Décidément la mère et le fils étaient dignes l'un de l'autre, et ils se valaient pour la perfection avec laquelle ils remplissaient leurs personnages; ils jouaient même si bien leur rôle qu'ils supprimaient l'émotion; on n'avait pas peur pour eux.
Cependant, au milieu de ses triomphes, Aurélien éprouvait une sérieuse contrariété.
C'était que Michel fit partie du club de la Caccia, tandis que lui-même appartenait au cercle de Saint-Pierre.

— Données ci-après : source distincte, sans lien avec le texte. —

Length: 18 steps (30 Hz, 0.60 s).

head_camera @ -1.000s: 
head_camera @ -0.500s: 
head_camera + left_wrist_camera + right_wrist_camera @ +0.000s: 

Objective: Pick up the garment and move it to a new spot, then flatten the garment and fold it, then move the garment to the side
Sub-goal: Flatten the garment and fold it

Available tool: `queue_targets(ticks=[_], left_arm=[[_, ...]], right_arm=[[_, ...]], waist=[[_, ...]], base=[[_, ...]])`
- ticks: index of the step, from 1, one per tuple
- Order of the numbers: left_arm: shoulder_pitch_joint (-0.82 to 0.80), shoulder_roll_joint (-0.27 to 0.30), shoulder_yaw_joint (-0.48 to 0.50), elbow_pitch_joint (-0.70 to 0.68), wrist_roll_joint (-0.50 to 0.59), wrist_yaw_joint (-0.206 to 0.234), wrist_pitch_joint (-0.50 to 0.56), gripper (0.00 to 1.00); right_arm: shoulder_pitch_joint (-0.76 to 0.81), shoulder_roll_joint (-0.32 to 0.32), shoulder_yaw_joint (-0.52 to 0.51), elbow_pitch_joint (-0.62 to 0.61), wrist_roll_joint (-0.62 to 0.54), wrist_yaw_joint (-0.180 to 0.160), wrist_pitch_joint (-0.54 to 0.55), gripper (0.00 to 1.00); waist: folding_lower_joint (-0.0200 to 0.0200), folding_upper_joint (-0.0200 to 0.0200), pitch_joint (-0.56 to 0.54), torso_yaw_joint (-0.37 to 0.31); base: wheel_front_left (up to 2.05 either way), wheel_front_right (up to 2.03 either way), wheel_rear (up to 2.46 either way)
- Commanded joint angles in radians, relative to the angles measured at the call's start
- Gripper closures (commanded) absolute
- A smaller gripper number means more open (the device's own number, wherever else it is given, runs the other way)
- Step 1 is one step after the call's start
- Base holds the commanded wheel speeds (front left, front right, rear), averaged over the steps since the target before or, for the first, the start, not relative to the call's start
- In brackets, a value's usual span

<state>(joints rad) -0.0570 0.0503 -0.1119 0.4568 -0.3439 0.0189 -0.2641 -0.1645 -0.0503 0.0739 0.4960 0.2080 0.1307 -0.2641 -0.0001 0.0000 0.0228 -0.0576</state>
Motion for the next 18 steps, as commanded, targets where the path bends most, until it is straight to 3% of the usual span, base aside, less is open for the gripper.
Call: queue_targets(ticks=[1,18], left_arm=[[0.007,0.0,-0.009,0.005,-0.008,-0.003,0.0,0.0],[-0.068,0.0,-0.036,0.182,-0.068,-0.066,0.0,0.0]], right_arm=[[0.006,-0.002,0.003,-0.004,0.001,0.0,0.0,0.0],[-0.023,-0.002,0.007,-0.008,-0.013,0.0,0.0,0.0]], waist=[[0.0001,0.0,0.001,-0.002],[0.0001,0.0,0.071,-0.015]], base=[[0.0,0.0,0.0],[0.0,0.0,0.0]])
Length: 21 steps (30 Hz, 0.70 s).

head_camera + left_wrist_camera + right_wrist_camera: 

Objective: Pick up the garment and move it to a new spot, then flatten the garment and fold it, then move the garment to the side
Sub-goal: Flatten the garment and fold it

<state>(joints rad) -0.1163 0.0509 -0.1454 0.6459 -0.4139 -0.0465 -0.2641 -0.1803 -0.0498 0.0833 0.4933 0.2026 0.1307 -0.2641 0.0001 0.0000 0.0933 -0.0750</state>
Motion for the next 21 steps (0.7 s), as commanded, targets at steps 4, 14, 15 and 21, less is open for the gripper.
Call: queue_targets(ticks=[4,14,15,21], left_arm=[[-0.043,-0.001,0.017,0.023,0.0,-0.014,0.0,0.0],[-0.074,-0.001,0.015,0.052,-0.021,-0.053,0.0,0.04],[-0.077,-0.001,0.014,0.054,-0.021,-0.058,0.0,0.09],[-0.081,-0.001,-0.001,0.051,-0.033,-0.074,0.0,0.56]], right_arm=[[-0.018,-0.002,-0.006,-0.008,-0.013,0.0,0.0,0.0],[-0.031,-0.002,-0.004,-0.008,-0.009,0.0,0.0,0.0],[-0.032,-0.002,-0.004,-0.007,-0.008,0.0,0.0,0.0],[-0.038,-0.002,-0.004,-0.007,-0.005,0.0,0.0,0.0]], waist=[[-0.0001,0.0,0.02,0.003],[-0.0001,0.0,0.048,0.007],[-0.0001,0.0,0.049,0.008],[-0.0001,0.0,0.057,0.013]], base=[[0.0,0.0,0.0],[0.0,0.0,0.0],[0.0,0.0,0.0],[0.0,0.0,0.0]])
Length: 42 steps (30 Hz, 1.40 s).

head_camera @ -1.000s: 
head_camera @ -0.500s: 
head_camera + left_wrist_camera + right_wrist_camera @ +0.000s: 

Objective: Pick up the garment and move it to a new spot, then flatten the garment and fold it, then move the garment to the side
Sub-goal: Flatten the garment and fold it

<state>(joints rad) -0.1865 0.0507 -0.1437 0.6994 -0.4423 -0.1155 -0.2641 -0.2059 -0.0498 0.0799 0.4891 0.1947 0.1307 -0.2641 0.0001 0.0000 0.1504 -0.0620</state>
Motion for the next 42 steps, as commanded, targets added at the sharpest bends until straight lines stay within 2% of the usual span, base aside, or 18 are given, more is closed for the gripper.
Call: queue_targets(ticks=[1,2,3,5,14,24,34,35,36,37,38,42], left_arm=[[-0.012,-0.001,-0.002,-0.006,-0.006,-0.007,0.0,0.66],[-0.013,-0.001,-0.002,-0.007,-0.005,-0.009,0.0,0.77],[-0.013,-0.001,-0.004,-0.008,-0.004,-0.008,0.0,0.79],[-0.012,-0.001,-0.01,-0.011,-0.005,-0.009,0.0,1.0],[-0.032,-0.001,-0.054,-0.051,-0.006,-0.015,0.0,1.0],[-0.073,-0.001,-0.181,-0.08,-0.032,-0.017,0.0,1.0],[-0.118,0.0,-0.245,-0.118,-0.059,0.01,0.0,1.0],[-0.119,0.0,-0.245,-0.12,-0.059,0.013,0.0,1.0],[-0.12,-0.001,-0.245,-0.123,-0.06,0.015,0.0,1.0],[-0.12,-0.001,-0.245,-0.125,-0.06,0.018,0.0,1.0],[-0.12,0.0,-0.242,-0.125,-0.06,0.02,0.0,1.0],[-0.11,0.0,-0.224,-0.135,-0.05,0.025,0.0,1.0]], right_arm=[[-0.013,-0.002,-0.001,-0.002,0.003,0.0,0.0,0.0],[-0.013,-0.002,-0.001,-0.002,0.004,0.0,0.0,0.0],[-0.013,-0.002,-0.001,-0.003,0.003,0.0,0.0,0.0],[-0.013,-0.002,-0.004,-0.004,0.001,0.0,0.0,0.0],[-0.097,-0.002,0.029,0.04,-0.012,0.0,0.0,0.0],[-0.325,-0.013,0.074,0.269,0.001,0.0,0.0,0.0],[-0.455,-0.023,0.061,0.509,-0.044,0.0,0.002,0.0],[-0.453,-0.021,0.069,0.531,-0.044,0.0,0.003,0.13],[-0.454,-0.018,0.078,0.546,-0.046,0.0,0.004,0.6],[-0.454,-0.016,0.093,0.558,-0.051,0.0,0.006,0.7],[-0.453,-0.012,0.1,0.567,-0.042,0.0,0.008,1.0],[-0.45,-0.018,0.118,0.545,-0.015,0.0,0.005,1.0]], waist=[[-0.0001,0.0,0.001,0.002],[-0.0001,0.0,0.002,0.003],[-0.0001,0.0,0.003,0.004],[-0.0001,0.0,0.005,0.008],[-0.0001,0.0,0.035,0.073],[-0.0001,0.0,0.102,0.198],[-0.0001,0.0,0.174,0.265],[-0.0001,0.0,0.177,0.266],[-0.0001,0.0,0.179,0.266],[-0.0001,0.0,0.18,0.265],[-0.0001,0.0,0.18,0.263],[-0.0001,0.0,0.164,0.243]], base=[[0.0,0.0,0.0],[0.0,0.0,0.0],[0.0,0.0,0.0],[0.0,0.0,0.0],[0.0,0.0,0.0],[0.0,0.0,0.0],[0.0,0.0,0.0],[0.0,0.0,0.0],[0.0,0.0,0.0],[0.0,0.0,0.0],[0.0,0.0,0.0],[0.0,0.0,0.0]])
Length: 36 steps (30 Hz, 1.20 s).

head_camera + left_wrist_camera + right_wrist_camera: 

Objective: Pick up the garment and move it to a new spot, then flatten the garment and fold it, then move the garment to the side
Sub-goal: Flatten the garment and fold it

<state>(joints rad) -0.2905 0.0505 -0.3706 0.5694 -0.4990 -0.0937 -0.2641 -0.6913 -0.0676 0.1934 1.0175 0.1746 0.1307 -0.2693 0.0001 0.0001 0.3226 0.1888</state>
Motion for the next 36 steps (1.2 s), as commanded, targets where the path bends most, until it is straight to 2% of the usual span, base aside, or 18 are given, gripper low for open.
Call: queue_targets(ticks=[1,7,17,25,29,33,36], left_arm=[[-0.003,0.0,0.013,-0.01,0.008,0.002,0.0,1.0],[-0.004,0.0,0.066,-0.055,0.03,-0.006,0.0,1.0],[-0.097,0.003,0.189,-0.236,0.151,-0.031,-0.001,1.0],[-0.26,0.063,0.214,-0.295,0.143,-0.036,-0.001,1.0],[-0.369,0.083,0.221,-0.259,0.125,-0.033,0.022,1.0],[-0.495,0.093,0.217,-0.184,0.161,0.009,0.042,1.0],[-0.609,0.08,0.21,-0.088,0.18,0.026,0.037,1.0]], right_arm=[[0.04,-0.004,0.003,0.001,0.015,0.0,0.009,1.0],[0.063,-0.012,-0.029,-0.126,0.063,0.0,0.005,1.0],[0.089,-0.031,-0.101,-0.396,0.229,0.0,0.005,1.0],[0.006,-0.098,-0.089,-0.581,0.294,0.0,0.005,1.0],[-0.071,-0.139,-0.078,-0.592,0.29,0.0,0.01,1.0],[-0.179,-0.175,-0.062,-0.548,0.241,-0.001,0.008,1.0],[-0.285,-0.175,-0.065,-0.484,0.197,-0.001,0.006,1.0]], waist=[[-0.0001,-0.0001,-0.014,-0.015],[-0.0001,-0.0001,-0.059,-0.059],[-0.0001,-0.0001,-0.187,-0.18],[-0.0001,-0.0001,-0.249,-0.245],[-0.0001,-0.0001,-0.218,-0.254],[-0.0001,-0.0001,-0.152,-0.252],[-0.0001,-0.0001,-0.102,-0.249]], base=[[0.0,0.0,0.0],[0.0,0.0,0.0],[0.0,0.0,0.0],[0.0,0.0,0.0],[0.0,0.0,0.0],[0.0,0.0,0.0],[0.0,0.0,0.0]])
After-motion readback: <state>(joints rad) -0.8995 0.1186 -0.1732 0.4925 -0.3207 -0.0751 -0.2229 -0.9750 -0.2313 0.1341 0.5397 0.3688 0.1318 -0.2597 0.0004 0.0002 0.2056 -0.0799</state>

Combien la situation eût-elle été plus avantageuse pour lui s'ils avaient été réunis chaque jour, chaque soir!
Mais cette réunion malheureusement était impossible, car il y a entre ces deux cercles le même abîme qu'il y a entre le Vatican et le Quirinal, entre le pape et le roi d'Italie.
Qui fréquente l'un, par cela seul s'interdit l'autre.
Il était cependant d'un intérêt capital pour Aurélien de se lier de plus en plus intimement avec Michel, de même qu'il était capital pour madame Prétavoine d'obtenir la confiance et surtout les confidences de mademoiselle Emma, la femme de chambre de madame de la Roche-Odon.
Mais, de ce côté, les choses ne prenaient pas une tournure aussi favorable.
Sans doute Aurélien s'arrangeait pour voir Michel presque chaque jour, pour le rencontrer par hasard et faire un tour de promenade avec lui.